Todes-ley

Der erste Reise-Kurzkrimi mitten aus dem Weltkulturerbe Mittelrheintal:

Todes-Ley ist zur Zeit ausschließlich über Amazon für 0,99 Euro zu beziehen.

Mein erstes E-Book ist im Selbstverlag im Rahmen des Amazon-KDP-Programms erschienen.

Diese Art des Publizierens eignet sich meiner Meinung nach besonders gut für Kurzgeschichten, oder auch für Literatur außerhalb des Mainstreams, die die meisten Verlage, die als Wirtschaftsunternehmen agieren müssen, nicht veröffentlichen können. Dadurch wird die Literaturszene vielfältiger und bunter. Das ist in meinen Augen eine sehr positive Entwicklung.

Was mich aber besonders gefreut hat, war, dass Todes-Ley beim ersten deutschen E-Bookpreis den 15. Platz belegt hat.

In diesem Kurzkrimis folgen Sie den Spuren der Täterinnen, die ihre Taten so geschickt vertuschen, dass sie in dieser traumhaften Landschaft nicht auffallen.

Leseprobe

Am Rand der Klippe ließ sich Anna auf ihre Knie fallen und starrte in das Tal. Der Rhein floss in der Sonne glitzernd, gemächlich dahin, als wäre nichts geschehen. Keine Wolke befleckte den tiefblauen Himmel. Das Pfeifen eines Zuges, der tief unter ihr am Fuß des Felsens vorbeidonnerte, hallte zu ihr hinauf. An den Hängen entlang des Rheins schmiegten sich Reben und Wälder bis zu den steilen, kantigen Klippen empor, auf denen festverankert dunkle Burgen aus uralten Zeiten in den Himmel ragten. Stahleck, Schönburg, Rheinfels. Früher kriegerisch, unnahbar, herrschaftlich, heute friedlich, romantisch, idyllisch. Anna brauchte sich nur nach vorne zu beugen. Dann stürzte sie hinab und zerschellte an den Klippen. Dann verschwand auch ihr geschundener Körper unter den Wipfeln der Bäume, unter dem Gestrüpp aus dichten Dornenbüschen. Wie Sonjas Körper! Und in der Nacht, wenn alle schliefen, rollte ihr Körper weiter den Hang hinab. Wo schwere Güterzüge sie in tausend Stücke rissen. Wie Thomas‘ Körper in jener Nacht! Dieser Idylle wegen mussten beide sterben.

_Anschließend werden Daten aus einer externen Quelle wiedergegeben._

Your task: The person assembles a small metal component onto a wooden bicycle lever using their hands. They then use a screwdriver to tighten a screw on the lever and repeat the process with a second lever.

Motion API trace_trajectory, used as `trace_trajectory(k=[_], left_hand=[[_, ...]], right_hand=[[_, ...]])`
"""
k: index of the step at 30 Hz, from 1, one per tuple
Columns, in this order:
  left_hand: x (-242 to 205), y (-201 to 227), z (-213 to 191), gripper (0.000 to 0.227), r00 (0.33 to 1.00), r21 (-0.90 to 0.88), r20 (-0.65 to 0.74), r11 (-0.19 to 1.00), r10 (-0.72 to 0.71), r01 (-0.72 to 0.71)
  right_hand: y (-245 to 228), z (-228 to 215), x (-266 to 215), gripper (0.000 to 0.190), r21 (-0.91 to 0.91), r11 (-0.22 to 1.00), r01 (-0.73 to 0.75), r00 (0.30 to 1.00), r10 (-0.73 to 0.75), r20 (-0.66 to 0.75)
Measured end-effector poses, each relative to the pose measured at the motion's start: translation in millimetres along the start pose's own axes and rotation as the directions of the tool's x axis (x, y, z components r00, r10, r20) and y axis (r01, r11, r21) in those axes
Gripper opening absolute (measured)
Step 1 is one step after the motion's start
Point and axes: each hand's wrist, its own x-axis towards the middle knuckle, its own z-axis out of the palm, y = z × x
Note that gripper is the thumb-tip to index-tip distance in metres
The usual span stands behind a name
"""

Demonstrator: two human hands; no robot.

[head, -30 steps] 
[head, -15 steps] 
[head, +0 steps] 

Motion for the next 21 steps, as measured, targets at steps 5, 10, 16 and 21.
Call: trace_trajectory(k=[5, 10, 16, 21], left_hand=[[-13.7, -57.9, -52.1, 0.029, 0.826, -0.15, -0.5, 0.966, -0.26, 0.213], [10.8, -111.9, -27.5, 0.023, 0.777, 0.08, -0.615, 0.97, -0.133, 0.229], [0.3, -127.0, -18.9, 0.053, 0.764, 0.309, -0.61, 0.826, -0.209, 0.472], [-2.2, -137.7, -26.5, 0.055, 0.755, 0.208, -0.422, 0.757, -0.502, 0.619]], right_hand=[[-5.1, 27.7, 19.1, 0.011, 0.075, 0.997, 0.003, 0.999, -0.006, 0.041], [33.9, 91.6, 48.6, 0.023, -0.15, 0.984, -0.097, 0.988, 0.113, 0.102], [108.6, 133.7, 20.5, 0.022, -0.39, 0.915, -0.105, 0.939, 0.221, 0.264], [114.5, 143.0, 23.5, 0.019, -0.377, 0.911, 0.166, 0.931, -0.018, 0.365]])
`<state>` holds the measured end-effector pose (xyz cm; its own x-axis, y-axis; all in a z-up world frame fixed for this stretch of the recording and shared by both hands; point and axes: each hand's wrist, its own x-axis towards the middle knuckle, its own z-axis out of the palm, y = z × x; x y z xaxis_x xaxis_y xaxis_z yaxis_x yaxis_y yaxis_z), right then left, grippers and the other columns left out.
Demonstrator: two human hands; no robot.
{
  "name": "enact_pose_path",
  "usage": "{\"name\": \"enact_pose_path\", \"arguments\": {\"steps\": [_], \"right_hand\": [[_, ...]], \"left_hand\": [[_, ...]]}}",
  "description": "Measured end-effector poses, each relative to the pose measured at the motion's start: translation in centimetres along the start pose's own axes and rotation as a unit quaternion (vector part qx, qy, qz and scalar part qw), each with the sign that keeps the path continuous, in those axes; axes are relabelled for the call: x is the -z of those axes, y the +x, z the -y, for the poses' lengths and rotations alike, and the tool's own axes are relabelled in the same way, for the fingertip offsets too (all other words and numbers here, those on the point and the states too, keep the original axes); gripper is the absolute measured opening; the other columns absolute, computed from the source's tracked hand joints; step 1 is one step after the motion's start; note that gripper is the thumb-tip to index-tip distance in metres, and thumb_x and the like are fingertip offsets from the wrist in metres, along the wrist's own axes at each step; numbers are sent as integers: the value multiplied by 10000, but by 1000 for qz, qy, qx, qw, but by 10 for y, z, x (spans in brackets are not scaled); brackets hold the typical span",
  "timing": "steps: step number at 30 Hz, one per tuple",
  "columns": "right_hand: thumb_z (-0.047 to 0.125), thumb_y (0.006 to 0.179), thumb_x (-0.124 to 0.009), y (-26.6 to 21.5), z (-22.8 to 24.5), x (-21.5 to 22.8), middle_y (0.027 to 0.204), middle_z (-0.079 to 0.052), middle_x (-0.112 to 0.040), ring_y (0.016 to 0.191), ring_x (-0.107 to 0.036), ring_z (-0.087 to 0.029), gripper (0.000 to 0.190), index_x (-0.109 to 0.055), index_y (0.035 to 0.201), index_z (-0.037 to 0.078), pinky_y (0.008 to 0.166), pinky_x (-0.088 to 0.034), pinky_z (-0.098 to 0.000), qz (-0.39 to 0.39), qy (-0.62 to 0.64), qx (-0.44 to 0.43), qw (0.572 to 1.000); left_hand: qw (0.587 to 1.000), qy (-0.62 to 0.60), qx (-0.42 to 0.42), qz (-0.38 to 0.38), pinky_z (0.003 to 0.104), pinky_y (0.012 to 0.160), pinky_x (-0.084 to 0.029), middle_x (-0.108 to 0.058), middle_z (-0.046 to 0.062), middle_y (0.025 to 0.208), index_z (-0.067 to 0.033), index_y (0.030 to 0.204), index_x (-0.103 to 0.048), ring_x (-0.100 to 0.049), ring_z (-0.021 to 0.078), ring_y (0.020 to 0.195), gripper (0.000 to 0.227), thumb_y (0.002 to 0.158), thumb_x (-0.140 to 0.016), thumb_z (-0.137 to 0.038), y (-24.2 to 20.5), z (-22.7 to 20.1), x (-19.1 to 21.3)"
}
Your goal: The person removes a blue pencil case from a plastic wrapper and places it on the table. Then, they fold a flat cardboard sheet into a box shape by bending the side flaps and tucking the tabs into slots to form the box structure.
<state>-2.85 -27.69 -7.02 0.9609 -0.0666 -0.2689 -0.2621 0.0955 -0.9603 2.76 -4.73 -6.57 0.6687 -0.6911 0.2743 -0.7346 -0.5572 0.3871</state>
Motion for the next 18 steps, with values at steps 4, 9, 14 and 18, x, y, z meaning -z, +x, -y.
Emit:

„Anna, lass uns gehen! Jetzt wird alles wieder gut! Wir halten zusammen“, sagte Emily mit sanfter Stimme. Emily hatte sich beruhigt. Sie saß hinter Anna auf einem Felsen, der unter einem Baum aus der Erde ragte. Anna wollte sich nicht herumdrehen zu dieser Frau, die ihre Schwester war. Was war nur mit Emily geschehen?

Als Mutter auf dem Küchentisch Vaters Abschiedsbrief fand, war Emily elf und Anna neun Jahre alt gewesen. Ab diesem Tag wurde alles anders.